Panasonic Electric Works Europe
Solargestützte Energieversorgung für GPRS-Fernwirktechnik
Das Unternehmen Panasonic ergänzt seine bestehende GPRS-Fernwirktechnik, die häufig in den Bereichen Wasserversorgung, Abwasserentsorgung sowie bei Anlagen zur Energieverteilung anzutreffen ist, um eine solargestützte Energieversorgung. Damit bietet der Hersteller die Möglichkeit, Störungen und Grenzwertüberschreitungen auch an solchen Orten zu überwachen, an denen keine konventionelle Stromversorgung umsetzbar ist.

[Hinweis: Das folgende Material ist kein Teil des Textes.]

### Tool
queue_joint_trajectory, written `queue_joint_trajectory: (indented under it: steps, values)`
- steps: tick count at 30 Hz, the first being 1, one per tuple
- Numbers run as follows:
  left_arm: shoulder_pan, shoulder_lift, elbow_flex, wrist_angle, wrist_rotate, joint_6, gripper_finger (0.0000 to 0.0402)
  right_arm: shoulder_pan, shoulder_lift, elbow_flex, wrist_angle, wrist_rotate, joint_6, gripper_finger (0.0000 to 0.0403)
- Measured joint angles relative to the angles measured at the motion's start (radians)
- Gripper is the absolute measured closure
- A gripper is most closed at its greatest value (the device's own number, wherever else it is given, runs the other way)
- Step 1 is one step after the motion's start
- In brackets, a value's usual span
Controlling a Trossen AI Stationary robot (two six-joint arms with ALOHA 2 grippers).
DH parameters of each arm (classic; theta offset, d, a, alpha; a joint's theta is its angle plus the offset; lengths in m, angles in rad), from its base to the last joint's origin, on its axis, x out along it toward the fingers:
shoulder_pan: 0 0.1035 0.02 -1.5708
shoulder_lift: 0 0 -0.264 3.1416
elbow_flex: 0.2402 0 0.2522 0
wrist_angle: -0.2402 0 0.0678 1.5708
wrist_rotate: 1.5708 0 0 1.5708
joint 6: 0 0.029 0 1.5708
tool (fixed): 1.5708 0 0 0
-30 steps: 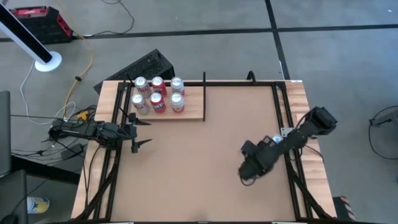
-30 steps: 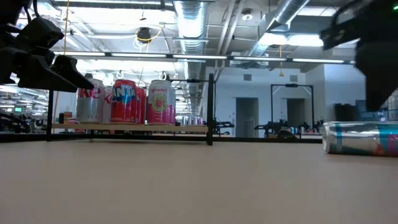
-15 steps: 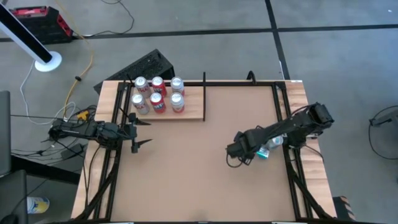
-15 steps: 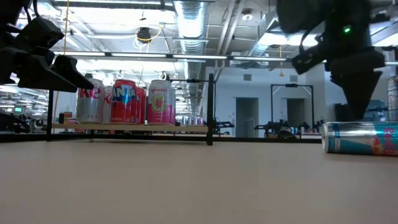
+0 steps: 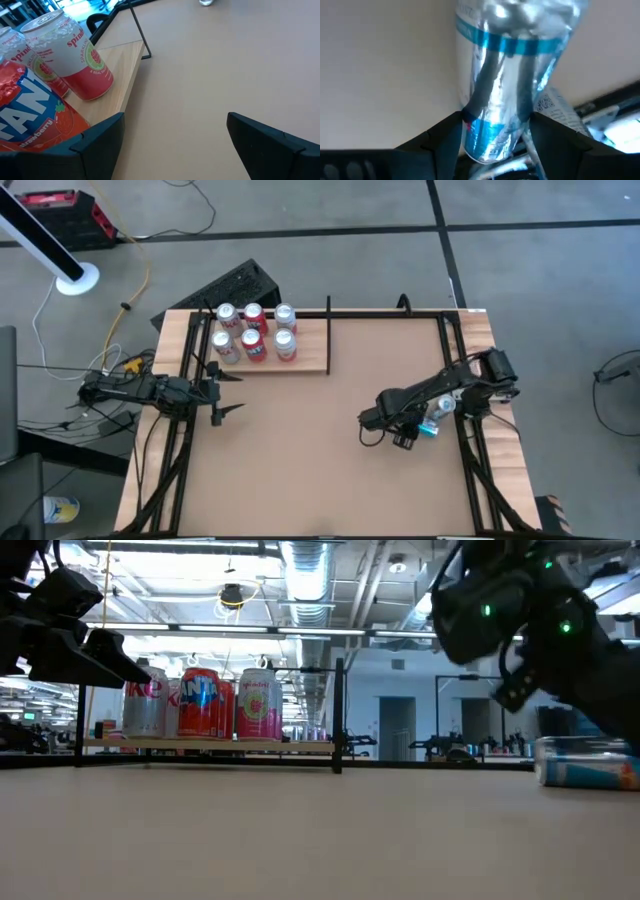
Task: Place canned beverage on shelf
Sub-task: Put the bottom blue soda can on the shelf
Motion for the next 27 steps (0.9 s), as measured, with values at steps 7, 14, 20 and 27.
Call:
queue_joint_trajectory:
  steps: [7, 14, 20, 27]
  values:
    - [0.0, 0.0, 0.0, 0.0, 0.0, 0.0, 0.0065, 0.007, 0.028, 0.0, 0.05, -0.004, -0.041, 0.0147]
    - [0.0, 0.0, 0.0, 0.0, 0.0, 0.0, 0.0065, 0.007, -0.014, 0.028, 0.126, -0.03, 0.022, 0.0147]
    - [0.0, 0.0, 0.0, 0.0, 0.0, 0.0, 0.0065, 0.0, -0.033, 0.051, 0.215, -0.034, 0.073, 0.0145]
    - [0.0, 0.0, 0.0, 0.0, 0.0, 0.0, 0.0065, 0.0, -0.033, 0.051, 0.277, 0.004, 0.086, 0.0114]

Bei Fernwirksystemen, die auf diese Art mit Energie versorgt werden, bietet sich die Verwendung der Steuerungsserien FP0R oder FP-X an, die einen geringen Energiebedarf aufweisen. Diese SPS-Systeme verfügen über bis zu 16 Melde-/Störeingängen und maximal acht analoge Eingänge. Die Stromversorgung der Messanlage übernehmen zwei Solarpanels (1209 mm × 537 mm × 50 mm), die über einen Laderegler mehrere Gel-Akkus speisen. Ein GPRS-Gerät zur Anbindung an eine Zentrale steht zur Verfügung, in der bei Bedarf die gesammelten Daten sekundengenau abgerufen werden können.
Integriert in das System ist eine Selbstüberwachung der Akkuspannung, die den Anlagenbetreiber bei kritischen Betriebszuständen sofort informiert. Das Fernwirksystem, bestehend aus SPS, Modem und Laderegler, ist so ausgelegt, dass es im Winterbetrieb bis zu zwei Wochen ohne Ladung der Akkus arbeitet.